Wednesday, December 16, 2009

Defining the First Half of Life

In his essay "The Stages of Life" (1931) Carl G. Jung defined the three stages of life now taken for granted in the Jungian community. The first is Childhood, beginning at birth and continuing until puberty or adolescence. The second, labeled a bit misleadingly as it precludes the first fifteen years or so, is The First Half of Life, lasting from adolescence to mid-life. The third stage, most focused on in Jungian psychology, is The Second Half of Life, classically believed to begin at the mid-life crisis, sometime in one's late thirties or forties.

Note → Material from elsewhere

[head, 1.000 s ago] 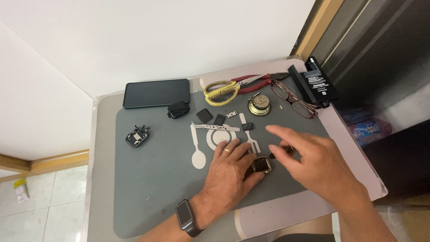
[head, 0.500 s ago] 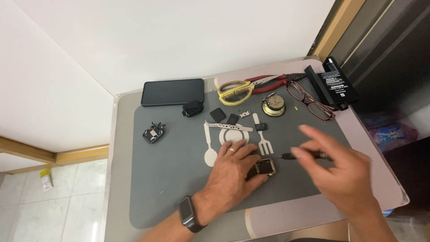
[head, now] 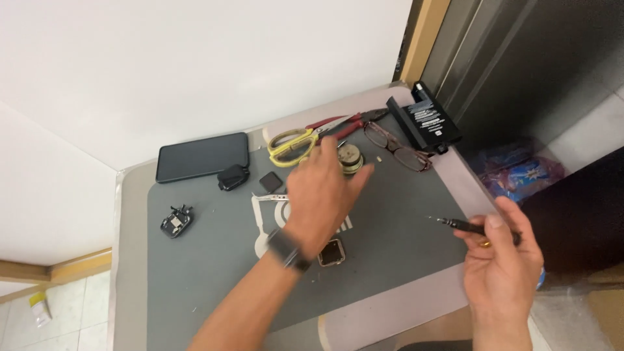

The path of individuation, the genuine relationship between the ego complex and the archetype of Self, is generally believed to only be available for people in the second half of life. I disagree. Based on my own life experience, my observations of peers surrounding me, and my research into the topic, I believe individuation is available and calling to individuals of varying ages all over the world today, as long as ego is independent enough from Self to be in relationship with it.

Edward Edinger wrote in his book Ego & Archetype (1973) about the development of the relationship between ego and Self (the undefinable "everything" out of which we are all birthed). While I'll be writing a lot about the dialogic relationship between ego and Self on this blog, for starters, here's the diagram I recreated from Edinger's book, found on page 5 of my copy. Figure 3 refers to the second half of life in Edinger's mind, when ego is independent enough from Self to engage in relationship with it. I doubt that biological growth is as relevant to the ego-Self relationship as Edinger and others believe, but that inner development, inner trials and growth, are what brings one to the stage of individuation or not. Figure 1 defines birth, Figure 2 the growth of ego as an independent entity from immersion in Self, Figure 3 the relationship between ego and Self (the path of individuation), and Figure 4 the seemingly unattainable state of a totally individuated psyche--not synonymous with the concept of enlightenment, but similar enough to be relevant for comparison.

The importance of individuation, the relationship between ego and Self, and everything to do with psyche, is the topic of this blog.